PROBLEM TO WORK ON — Using the listing below, copy every line that mentions "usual".

RAW DATA —
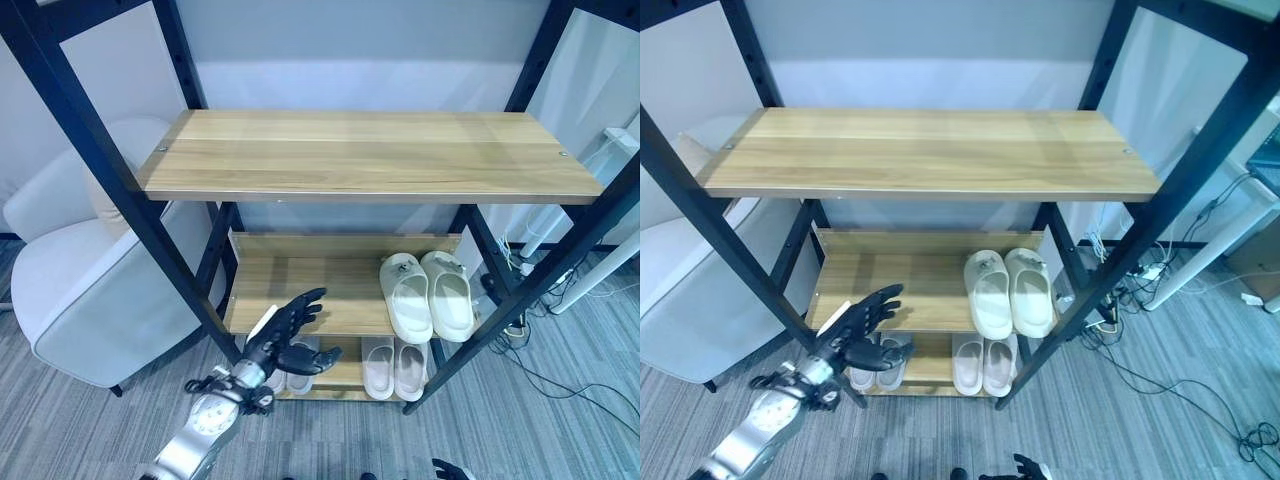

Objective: Arrange the slippers neatly on the shoe rack.

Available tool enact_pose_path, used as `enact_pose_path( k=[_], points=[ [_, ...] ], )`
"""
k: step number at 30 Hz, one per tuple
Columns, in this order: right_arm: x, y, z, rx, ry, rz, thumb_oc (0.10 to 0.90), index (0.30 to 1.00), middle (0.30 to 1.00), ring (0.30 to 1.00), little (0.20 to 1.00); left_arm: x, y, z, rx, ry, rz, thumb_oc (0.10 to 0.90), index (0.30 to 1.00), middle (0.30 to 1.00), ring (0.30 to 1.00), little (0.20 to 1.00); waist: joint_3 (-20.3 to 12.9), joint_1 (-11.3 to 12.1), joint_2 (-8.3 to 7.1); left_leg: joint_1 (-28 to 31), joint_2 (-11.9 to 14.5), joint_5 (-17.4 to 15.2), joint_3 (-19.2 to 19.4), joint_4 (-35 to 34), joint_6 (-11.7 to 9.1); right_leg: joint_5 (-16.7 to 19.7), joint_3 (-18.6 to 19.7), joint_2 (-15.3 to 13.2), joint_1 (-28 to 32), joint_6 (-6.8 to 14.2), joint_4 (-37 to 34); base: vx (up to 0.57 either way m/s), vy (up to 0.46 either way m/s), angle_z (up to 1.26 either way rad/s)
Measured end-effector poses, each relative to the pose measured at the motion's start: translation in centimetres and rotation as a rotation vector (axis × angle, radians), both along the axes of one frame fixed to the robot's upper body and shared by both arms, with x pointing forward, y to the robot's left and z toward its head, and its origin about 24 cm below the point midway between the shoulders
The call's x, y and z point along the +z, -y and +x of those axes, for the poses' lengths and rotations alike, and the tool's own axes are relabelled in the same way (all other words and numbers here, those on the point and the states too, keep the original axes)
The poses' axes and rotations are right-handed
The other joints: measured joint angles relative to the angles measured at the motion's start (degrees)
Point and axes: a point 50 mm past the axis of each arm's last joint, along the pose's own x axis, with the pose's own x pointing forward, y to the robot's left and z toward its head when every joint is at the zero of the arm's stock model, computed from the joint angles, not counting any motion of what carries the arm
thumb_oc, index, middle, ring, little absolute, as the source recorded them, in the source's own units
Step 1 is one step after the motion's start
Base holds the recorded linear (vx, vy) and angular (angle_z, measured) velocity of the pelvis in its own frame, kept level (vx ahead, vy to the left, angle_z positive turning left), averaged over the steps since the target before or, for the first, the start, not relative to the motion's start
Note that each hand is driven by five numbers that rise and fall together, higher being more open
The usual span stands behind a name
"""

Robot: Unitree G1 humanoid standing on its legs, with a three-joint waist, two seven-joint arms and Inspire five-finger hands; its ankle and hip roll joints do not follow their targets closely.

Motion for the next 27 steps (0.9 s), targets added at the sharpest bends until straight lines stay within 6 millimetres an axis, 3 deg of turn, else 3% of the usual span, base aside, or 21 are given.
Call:
enact_pose_path(
  k=[6, 7, 10, 14, 19, 23, 27],
  points=[
    [-0.1, -0.1, -0.4, 0.018, -0.014, 0.003, 0.8, 0.9, 0.9, 0.9, 0.9, -2.7, -1.7, -3.1, 0.027, -0.161, -0.037, 0.8, 0.9, 0.9, 0.9, 0.9, -0.09, 0.52, -0.11, 1.76, -0.09, -0.02, -0.77, 0.08, 0.03, -0.33, -0.79, -0.11, 2.04, 0.14, -0.01, 0.0, -0.001, 0.09],
    [-0.2, -0.2, -0.7, 0.026, -0.023, 0.007, 0.8, 0.9, 0.9, 0.9, 0.9, -4.0, -2.3, -4.0, 0.058, -0.246, -0.069, 0.8, 0.9, 0.9, 0.9, 0.9, -0.79, 0.93, -0.41, 1.8, -0.08, -0.19, -1.14, 0.0, 0.02, -0.63, -1.21, -0.1, 2.28, -0.07, 0.0, -0.01, 0.005, 0.09],
    [-0.3, -0.4, -1.3, 0.027, -0.04, 0.014, 0.8, 0.9, 0.9, 0.9, 0.9, -5.4, -3.6, -5.4, 0.113, -0.328, -0.061, 0.8, 0.9, 0.9, 0.9, 0.9, -1.55, 1.48, -0.96, 1.8, 0.01, -0.25, -1.39, -0.02, -0.1, -0.67, -1.46, -0.02, 2.45, -0.12, 0.0, -0.03, 0.01, 0.06],
    [-0.4, -0.5, -1.8, 0.024, -0.053, 0.022, 0.8, 0.9, 0.9, 0.9, 0.9, -7.8, -6.1, -7.3, 0.237, -0.45, -0.006, 0.8, 0.9, 0.9, 0.9, 0.9, -2.77, 1.41, -1.4, 1.74, -0.04, -0.28, -1.45, -0.02, -0.06, -0.72, -1.52, -0.06, 2.4, -0.15, 0.0, 0.0, 0.0, 0.0],
    [-0.5, -0.7, -2.1, 0.014, -0.062, 0.044, 0.8, 0.9, 0.9, 0.9, 0.9, -12.6, -8.5, -10.2, 0.38, -0.645, 0.207, 0.8, 0.9, 0.9, 0.9, 0.9, -3.97, 1.22, -1.63, 1.61, -0.14, -0.28, -1.74, -0.01, -0.05, -0.74, -1.8, -0.17, 2.41, -0.15, 0.0, 0.0, 0.001, 0.01],
    [-0.7, -1.1, -2.6, -0.023, -0.073, 0.082, 0.8, 0.9, 0.9, 0.9, 0.9, -15.9, -7.5, -12.7, 0.647, -0.874, 0.208, 0.8, 0.9, 0.9, 0.9, 0.9, -4.79, 0.37, -2.5, 1.08, -0.19, -0.16, -2.76, 0.11, -0.16, -0.92, -2.77, -0.18, 2.32, -0.36, 0.01, -0.01, 0.011, 0.11],
    [-0.9, -1.5, -3.2, -0.042, -0.099, 0.11, 0.8, 0.9, 0.9, 0.9, 0.9, -16.7, -6.9, -13.7, 0.58, -0.943, 0.295, 0.8, 0.9, 0.9, 0.9, 0.9, -5.28, -0.32, -3.24, 0.86, -0.1, -0.1, -3.05, 0.18, -0.24, -1.04, -3.1, -0.11, 2.21, -0.44, 0.01, 0.0, 0.0, 0.05]
  ],
)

RESULT BELOW —
The usual span stands behind a name
Motion for the next 27 steps (0.9 s), targets added at the sharpest bends until straight lines stay within 6 millimetres an axis, 3 deg of turn, else 3% of the usual span, base aside, or 21 are given.

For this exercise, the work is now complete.